Is Cancer Being Overdiagnosed?
Experts are in a fierce debate over rethinking low-risk cancers and screenings.
April 23, 2010— -- Doctors have known that some cancer patients receive treatment for disease that may have disappeared on its own. But whether cancer screenings should be reduced before science has found a way to distinguish harmless tumors from bad ones has been a hotly contested issue.
So on Thursday, when a provocative journal article suggested that the medical community should try to learn how to reduce cancer screenings, it sparked a fierce debate.
The article, published in the Journal of the National Cancer Institute, argued that a sizable percentage of certain cancers are "over-diagnosed," and an accompanying editorial suggests that some slow-growing cancers should be renamed "IDLE Tumors. "

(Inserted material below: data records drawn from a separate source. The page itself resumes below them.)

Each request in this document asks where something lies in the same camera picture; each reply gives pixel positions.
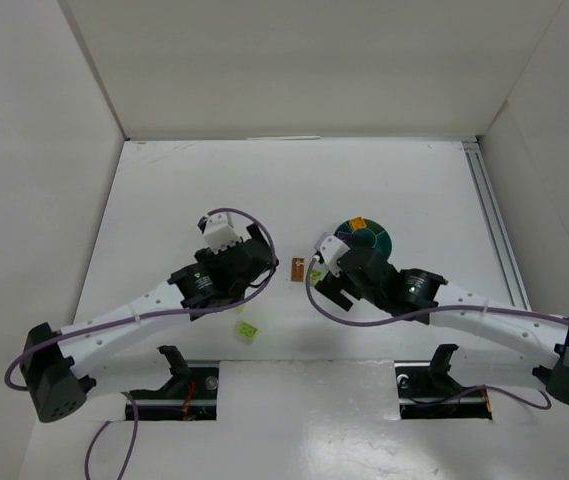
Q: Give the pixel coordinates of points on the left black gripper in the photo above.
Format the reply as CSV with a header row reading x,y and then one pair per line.
x,y
259,248

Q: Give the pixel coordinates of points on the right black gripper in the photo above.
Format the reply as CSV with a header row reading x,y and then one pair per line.
x,y
346,282

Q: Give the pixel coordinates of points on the dark purple lego brick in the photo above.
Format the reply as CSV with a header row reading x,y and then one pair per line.
x,y
346,236

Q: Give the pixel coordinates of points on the green 2x2 lego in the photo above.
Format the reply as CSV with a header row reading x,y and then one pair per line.
x,y
316,276

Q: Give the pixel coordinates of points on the green 2x4 lego brick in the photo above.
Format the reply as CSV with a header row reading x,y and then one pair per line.
x,y
246,332

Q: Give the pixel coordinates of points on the brown 2x4 lego plate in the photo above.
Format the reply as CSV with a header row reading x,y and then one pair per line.
x,y
297,272

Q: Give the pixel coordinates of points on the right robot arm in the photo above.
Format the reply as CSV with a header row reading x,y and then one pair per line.
x,y
534,347

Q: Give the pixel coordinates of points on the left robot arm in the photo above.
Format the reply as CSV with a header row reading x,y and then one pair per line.
x,y
63,368

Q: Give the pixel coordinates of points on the teal divided round container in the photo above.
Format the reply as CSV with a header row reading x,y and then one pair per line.
x,y
374,236

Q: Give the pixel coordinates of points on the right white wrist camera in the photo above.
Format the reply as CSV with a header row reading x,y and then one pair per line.
x,y
328,250

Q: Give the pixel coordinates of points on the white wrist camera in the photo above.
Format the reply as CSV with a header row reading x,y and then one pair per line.
x,y
328,250
218,232

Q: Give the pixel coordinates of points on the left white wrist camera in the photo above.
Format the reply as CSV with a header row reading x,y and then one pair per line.
x,y
218,232

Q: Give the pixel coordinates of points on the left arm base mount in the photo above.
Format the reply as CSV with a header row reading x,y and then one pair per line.
x,y
188,395

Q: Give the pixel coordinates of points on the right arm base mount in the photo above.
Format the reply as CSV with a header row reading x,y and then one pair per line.
x,y
426,391

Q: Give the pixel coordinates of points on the aluminium rail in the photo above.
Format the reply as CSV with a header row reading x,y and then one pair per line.
x,y
497,230

The article set off a firestorm of debate within the cancer research community.
On one side are those who doubt the motives of the article's authors. More doctors say it is too soon to bring up the concept of "over-diagnosed" cancers, since doctors have no way to distinguish which tumors will be deadly, and which ones would never grow enough to do harm.
"Be very cautious about this. Until we have better ways of predicting future behavior of these 'indolent' tumors, we are better off removing them," said Dr. Bruce Chabner, clinical director for the Massachusetts General Hospital in Boston. "Cancer is cancer until proven otherwise, and unfortunately we have no way of making accurate predictions in individual cases at this point in time."
On the other side are those who say doctors should do more research into tumors, and hopefully, one day save people from unnecessary treatment.
Doctors cannot always foresee the course for an individual's tumor, but by looking at populations that were -- and were not -- screened for cancer over time, the study's authors argued that doctors are detecting and sometimes treating too many harmless tumors. They estimated 25 percent of breast cancers detected with mammograms and about 60 percent of prostate cancers are "over-diagnosed."
"I think part of the problem is you see the words 'breast cancer' and everyone thinks we need to be aggressive and treat it," said Dr. Laura Esserman, a co-author of the accompanying editorial and director of the University of California San Francisco Carol Franc Buck Breast Care Center. Esserman and co-author Dr. Ian Thompson make the case that doctors should start calling low-risk cancer something other than cancer, such as IDLE tumors -- InDolent Lesions of Epithelial origin.